Prompt -
Copy out every line in the entries below that includes "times".

Given data -
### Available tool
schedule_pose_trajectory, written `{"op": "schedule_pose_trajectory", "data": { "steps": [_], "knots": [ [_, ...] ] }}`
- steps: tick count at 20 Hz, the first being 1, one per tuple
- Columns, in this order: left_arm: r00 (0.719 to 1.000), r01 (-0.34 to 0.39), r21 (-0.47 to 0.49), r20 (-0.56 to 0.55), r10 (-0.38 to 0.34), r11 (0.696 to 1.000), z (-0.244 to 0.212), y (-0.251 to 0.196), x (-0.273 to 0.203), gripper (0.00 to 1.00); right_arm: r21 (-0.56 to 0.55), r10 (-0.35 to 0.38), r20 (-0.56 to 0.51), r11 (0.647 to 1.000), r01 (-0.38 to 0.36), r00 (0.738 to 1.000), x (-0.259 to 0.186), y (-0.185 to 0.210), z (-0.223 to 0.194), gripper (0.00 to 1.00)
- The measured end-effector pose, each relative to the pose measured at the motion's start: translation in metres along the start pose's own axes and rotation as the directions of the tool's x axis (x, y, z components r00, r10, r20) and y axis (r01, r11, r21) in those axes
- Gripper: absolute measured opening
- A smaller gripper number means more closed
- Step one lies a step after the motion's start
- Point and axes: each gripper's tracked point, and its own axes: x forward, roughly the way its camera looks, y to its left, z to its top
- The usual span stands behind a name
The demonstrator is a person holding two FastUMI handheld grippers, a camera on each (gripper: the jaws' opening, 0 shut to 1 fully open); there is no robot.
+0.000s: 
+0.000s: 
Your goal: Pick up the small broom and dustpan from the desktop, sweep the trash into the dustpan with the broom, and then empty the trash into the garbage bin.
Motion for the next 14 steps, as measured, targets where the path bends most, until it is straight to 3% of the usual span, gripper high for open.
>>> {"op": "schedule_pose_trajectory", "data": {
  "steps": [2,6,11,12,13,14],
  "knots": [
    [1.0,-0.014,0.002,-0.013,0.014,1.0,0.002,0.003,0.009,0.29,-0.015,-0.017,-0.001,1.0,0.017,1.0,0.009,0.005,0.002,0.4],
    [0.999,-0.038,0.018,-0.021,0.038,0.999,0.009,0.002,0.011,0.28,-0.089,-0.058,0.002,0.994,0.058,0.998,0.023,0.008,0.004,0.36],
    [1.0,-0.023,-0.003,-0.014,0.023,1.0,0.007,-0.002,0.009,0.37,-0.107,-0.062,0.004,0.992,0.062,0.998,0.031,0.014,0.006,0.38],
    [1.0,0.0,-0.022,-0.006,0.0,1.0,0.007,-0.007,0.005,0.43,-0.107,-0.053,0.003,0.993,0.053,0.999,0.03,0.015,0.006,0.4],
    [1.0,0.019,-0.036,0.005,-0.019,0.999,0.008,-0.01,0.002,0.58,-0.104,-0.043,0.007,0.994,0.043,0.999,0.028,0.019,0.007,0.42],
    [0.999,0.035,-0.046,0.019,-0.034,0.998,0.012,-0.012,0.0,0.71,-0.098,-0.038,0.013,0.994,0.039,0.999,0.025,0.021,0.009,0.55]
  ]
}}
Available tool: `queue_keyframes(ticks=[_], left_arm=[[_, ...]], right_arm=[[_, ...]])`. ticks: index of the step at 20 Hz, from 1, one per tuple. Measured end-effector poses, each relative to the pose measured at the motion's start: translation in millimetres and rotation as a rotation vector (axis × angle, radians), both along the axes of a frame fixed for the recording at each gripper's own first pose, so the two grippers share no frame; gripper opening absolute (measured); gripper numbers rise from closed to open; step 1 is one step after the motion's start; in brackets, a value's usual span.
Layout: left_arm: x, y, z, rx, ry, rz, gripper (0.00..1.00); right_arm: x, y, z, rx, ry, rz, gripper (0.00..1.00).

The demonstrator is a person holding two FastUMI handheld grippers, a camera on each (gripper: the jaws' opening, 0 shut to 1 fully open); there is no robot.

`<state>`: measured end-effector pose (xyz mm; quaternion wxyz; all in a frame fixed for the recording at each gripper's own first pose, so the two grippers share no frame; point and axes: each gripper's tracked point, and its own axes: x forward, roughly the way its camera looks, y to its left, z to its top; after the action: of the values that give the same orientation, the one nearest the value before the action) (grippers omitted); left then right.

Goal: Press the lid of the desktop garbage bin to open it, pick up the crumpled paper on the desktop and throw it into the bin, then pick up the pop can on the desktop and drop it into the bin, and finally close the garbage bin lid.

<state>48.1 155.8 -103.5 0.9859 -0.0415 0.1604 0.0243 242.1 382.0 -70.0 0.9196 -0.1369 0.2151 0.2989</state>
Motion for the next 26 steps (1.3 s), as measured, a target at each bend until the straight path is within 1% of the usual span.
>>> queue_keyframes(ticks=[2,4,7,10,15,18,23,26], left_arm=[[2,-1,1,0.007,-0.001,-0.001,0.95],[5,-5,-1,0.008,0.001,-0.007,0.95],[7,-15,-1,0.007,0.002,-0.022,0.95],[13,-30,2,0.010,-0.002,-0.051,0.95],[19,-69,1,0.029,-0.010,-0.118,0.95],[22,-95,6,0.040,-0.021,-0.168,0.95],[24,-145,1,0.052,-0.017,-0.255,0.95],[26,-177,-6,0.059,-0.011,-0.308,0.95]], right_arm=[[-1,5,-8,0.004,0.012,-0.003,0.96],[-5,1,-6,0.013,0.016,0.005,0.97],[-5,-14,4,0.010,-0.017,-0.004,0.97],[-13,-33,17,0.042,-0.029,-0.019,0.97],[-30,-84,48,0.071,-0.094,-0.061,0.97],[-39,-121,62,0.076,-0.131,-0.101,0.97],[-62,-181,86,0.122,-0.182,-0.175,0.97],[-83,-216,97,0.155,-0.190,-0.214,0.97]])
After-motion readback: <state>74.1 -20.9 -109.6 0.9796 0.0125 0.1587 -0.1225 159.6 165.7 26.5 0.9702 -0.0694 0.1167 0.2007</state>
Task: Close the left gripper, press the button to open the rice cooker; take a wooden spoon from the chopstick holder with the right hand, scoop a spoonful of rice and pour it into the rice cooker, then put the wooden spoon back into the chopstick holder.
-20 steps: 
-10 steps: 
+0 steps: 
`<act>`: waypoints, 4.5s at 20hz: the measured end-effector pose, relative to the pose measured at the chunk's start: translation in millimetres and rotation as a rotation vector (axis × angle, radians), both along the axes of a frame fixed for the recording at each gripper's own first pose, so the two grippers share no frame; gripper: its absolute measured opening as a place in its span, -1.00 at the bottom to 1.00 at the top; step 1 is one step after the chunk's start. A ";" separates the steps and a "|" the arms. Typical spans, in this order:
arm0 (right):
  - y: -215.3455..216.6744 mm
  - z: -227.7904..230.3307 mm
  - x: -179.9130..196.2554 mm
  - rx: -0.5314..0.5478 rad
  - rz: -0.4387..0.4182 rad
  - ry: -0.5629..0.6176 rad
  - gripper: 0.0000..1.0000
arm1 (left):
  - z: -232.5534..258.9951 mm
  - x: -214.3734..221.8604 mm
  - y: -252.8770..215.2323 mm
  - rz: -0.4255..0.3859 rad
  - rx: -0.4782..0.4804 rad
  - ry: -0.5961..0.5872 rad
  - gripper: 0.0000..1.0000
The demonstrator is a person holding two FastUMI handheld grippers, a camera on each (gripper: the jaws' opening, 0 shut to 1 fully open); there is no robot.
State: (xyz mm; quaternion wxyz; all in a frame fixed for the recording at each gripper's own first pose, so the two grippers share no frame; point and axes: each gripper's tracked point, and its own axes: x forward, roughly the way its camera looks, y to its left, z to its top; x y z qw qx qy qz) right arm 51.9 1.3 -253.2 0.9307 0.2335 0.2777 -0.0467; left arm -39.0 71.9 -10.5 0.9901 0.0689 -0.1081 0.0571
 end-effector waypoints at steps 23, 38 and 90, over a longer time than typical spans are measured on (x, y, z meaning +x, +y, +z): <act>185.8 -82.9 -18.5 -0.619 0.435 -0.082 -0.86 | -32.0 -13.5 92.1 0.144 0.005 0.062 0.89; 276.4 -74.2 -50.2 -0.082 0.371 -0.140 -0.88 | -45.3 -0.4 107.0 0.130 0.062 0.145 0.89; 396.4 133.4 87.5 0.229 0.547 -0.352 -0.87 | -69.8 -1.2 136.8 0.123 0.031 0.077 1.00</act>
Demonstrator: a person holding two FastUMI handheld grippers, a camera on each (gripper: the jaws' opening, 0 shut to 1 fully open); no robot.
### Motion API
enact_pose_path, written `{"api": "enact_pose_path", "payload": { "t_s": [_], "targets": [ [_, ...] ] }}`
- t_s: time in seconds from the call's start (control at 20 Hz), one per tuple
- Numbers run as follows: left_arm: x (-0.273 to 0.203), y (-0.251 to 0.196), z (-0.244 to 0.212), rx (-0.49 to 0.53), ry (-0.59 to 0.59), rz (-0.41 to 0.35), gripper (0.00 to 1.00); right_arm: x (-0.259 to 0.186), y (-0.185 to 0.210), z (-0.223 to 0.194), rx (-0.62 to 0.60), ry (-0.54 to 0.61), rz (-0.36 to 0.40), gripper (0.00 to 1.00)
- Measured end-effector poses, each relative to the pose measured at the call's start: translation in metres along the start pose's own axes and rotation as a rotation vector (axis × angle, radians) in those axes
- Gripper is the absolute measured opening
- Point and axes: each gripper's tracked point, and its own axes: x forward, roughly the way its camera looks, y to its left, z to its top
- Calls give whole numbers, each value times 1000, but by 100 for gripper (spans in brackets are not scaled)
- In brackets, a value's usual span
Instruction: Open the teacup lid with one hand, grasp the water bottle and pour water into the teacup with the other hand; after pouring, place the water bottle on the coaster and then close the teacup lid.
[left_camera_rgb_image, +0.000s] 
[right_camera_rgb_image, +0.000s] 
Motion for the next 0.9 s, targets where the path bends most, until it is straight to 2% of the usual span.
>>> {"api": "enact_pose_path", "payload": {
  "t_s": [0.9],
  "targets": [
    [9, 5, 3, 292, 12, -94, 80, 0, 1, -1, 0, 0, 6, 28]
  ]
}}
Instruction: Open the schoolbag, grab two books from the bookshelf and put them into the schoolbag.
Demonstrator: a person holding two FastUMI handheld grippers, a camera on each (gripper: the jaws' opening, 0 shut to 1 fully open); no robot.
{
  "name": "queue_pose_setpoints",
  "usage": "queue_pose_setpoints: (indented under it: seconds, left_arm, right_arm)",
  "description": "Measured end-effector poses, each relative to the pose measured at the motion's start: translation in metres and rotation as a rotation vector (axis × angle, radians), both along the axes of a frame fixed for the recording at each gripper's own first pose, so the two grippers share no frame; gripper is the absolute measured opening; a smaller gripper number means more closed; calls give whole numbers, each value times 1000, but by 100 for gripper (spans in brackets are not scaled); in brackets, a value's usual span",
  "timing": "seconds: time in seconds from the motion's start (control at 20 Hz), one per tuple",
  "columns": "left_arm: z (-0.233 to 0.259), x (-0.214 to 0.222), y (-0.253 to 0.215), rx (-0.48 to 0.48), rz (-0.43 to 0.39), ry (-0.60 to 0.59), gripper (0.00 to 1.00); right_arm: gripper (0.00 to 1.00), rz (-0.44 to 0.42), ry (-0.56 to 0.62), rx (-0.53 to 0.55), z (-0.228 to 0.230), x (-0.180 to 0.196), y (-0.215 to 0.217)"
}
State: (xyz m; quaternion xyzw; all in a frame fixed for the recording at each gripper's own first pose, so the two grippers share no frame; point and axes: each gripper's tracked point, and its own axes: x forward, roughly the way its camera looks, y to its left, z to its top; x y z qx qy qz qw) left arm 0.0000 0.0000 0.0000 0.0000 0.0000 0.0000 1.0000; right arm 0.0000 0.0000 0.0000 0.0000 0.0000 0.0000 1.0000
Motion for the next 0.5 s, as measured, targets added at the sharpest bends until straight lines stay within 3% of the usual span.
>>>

Written reply -
- Calls give whole numbers, each value times 1000, but by 100 for gripper (spans in brackets are not scaled)
  "description": "Measured end-effector poses, each relative to the pose measured at the motion's start: translation in metres and rotation as a rotation vector (axis × angle, radians), both along the axes of a frame fixed for the recording at each gripper's own first pose, so the two grippers share no frame; gripper is the absolute measured opening; a smaller gripper number means more closed; calls give whole numbers, each value times 1000, but by 100 for gripper (spans in brackets are not scaled); in brackets, a value's usual span",

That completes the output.